Statistical analysis of the data set focused on two key methods. The first method is CDA to determine if linear combinations of the quantitative variables exist that can be used to discriminate between the nine varieties. The second method is PVCA to estimate the percentage of the total variability in the data set attributed to each major source of variability. Canonical Discriminant Analysis. CDA is a dimensionreduction technique related to principal component analysis and canonical correlation. CDA finds linear combinations of the quantitative variables that provide maximal separation between classes or groups. When applied here, the first three canonical factors (Can 1, Can 2, and Can 3) accounted for 87% of the variation in the data (Supporting Information Table 1). These factors proved effective in providing discrete clustering of the nine different varieties, as shown in Figure 1 and Supporting Information Figure 2. The older varieties were discriminated from the newer varieties, with the exception of AG3705.

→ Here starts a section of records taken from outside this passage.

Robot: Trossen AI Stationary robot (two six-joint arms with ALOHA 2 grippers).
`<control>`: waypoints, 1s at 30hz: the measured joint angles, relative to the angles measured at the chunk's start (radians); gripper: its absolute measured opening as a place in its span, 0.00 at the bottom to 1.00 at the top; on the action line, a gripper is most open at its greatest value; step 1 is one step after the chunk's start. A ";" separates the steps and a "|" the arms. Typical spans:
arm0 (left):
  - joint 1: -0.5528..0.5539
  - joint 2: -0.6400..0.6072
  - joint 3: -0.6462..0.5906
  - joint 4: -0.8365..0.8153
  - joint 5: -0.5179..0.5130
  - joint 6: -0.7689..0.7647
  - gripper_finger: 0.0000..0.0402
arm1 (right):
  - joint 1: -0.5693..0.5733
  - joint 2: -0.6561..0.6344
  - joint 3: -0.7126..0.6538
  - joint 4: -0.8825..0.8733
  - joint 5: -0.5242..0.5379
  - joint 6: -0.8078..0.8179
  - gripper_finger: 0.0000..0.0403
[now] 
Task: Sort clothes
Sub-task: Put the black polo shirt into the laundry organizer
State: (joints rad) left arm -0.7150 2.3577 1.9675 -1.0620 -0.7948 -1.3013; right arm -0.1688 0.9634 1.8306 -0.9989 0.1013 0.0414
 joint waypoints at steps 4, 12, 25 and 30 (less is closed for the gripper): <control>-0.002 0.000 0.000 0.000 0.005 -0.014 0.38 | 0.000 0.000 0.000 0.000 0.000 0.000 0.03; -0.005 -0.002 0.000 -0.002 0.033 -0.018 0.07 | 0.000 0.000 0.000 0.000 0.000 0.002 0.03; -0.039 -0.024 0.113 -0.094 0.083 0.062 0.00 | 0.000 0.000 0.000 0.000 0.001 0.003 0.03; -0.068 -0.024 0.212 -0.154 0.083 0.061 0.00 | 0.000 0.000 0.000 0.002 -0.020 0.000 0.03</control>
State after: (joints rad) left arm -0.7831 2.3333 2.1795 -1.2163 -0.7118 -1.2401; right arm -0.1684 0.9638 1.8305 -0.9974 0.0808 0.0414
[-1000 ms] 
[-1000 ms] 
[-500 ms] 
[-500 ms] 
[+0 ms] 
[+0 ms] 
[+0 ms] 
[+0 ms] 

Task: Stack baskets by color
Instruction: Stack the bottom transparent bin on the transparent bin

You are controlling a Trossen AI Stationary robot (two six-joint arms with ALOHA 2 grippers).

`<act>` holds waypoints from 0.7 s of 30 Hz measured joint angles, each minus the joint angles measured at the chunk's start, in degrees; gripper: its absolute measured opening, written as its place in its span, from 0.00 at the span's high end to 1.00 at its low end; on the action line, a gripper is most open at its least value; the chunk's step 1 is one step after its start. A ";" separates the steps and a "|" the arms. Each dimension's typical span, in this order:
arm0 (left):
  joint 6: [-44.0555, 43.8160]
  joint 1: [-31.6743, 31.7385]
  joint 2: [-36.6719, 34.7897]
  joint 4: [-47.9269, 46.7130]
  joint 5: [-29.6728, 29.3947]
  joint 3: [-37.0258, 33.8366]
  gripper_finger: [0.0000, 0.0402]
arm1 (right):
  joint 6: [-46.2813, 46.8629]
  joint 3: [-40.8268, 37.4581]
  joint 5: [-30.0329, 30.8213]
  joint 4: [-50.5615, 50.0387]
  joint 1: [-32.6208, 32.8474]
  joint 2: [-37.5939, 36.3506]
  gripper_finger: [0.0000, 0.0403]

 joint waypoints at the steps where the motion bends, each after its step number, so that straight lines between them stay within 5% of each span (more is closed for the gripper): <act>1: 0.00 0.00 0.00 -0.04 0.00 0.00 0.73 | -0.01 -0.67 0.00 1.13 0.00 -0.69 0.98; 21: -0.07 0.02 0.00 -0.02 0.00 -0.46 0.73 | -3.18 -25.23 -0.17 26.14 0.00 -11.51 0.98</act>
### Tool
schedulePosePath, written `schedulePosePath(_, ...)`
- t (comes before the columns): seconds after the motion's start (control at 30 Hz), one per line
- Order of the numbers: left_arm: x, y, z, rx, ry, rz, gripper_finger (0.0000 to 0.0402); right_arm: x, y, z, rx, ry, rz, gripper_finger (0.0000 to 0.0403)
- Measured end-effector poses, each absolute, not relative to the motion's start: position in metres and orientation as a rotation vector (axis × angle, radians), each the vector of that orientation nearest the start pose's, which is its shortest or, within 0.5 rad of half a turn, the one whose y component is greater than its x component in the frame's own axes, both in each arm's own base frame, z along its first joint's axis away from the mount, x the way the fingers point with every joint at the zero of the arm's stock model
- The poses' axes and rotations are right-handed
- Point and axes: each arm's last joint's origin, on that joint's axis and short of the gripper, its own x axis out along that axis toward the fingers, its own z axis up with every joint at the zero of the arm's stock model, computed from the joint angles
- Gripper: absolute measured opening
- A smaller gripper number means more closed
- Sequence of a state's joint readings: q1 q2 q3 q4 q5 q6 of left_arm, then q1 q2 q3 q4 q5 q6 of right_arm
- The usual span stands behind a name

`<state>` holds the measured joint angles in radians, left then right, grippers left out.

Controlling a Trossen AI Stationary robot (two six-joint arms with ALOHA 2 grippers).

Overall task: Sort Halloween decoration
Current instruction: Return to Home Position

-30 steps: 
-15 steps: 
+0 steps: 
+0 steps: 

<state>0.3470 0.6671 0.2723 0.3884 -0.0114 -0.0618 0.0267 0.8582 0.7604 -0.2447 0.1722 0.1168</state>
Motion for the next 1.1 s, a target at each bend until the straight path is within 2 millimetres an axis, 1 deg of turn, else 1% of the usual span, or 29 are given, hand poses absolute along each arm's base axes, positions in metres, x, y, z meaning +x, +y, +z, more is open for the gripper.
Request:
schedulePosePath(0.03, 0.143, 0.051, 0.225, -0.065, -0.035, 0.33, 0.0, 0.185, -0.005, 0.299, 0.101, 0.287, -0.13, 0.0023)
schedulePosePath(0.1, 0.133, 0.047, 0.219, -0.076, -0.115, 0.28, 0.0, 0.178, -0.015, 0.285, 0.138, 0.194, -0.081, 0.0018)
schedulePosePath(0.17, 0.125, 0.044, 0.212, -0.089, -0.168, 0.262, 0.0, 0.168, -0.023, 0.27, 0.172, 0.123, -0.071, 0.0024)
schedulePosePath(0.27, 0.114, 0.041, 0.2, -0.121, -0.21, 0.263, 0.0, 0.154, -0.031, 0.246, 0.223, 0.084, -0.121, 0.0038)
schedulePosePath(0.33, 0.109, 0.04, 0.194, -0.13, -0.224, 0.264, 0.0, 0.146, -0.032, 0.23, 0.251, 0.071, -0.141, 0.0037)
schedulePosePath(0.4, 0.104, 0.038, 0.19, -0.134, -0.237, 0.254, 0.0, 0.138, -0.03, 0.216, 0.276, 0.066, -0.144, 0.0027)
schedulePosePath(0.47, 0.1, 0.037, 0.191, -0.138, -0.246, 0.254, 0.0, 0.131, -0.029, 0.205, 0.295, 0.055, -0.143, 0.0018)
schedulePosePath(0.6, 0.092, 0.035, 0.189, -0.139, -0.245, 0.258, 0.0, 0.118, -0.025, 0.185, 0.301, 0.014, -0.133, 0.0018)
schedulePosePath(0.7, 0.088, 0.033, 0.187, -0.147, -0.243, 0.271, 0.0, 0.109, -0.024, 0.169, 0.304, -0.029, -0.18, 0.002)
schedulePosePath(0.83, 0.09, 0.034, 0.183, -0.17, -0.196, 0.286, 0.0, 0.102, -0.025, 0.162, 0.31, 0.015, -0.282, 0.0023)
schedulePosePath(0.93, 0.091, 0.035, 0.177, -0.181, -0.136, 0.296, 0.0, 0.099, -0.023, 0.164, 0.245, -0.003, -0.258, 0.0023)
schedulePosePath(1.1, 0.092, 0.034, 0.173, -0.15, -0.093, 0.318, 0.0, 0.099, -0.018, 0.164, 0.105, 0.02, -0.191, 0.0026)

Figure 1. Canonical discriminant analysis of metabolite data for all nine varieties. On canonical 1 axis, the four older varieties (A3127, CX375, CX366, and Williams) can be distinguished from four of newer varieties (A3469, A3555, AG3701, and AG3803). AG3705 clustered with the older varieties and was shown (see text) to have some metabolic features similar to these.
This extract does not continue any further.